Starting July 1, Salt Lake County Animal Services will take on the responsibility for providing animal control to Riverton, population 40,000, on the southwest side of Salt Lake Valley.
The decision to sign a one-year, $185,000 contract with the county wasn't made lightly. Riverton's two animal-control officers are productive. Last year they responded to 772 calls for assistance, handled 1,326 "citizens requests," cared for 388 animals at the shelter returning most to their owners, finding new homes for others and placing still others with rescue groups. Officers euthanized 103 mostly feral, sick or injured animals.
"You can definitely say they were stretched," city manager Lance Blackwood said.
The bigger issue was the condition of the animal shelter. Built several decades ago, it sits across 1500 West from the city's main park. Riverton's plans to improve the park involve demolishing several nearby structures, including the shelter. The decision to raze the building prompted Mayor Bill Applegarth and the City Council to consider options for the future of animal control.
One option was to construct another shelter, which would have been financed by issuing bonds, Blackwood said. But with the cost projected to exceed $2 million and the economy weak, the mayor and council decided to accept the county's proposal to provide animal services to the city.
Blackwood said the proposal wouldn't have been accepted if it meant that Riverton residents would have had to accept inferior service. In fact, the opposite was the case. With animal-control services provided by the county, an officer will be available to respond six days a week instead of five, with emergency service available 24 hours a day, seven days a week.
Riverton animal-control officers are on duty weekdays between 8 a.m. and 4 p.m., and on an emergency basis after business hours and on weekends and holidays. In contrast, county officers are available until 9 p.m. on weekdays, as well as from noon to 5 p.m. on Saturdays and holidays.
The county shelter at 511 W. 3900 South is open from 10:30 a.m. to 6:30 p.m. weekdays, and from 9 a.m. to 5 p.m. on Saturdays. While the Riverton shelter is open the same number of hours on weekdays from 8 a.m. to 4 p.m. it is closed Saturdays.
The deal included an agreement for the county to offer employment to Riverton's animal-control officers at the same rate of pay. Blackwood said the officers declined the county's offer and will resign instead.

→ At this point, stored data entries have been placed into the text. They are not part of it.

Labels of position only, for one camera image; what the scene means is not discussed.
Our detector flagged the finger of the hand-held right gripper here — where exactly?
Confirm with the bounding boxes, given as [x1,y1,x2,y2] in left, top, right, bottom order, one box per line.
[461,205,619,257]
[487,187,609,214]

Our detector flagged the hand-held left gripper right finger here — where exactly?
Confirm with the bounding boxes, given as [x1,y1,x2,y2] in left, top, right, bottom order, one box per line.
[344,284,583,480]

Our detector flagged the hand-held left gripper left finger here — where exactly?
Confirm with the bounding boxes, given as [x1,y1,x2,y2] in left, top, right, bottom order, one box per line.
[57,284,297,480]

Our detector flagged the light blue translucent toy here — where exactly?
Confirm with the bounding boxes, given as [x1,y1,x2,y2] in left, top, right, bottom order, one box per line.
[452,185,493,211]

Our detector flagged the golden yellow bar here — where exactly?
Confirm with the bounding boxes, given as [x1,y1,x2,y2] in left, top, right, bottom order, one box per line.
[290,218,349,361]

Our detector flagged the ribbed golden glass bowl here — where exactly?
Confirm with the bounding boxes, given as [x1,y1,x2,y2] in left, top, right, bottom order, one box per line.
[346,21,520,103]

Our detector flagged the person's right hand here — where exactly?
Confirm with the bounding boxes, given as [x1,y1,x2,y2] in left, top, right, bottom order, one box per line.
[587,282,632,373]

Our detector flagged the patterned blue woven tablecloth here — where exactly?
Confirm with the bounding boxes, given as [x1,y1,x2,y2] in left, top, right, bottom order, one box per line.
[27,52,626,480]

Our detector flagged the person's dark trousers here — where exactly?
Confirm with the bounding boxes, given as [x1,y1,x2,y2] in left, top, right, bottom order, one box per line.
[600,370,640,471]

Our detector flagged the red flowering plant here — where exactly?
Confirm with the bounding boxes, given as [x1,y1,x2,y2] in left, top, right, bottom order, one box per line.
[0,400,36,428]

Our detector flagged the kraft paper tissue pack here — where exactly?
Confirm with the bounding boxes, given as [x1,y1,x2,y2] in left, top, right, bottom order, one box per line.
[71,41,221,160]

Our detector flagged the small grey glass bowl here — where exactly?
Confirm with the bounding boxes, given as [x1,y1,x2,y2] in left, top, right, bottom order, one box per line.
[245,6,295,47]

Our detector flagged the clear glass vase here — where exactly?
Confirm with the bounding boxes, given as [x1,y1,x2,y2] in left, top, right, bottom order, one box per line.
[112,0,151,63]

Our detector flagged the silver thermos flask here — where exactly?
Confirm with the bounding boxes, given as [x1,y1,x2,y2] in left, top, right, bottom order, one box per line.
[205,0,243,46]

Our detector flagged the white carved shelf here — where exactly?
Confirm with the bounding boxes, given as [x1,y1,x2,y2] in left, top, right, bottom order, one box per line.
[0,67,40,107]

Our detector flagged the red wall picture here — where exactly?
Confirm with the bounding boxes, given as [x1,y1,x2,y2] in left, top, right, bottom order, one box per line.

Riverton isn't the first city to contract with the county's animal-services department. Salt Lake City, Herriman, Holladay and Midvale also have contracts, said April Harris, Animal Services Division director.
The county employs 14 animal-control officers and is bringing on another officer because of the Riverton contract, Harris said.
Animals housed at the Riverton shelter will be moved to the county shelter on June 29, Blackwood said.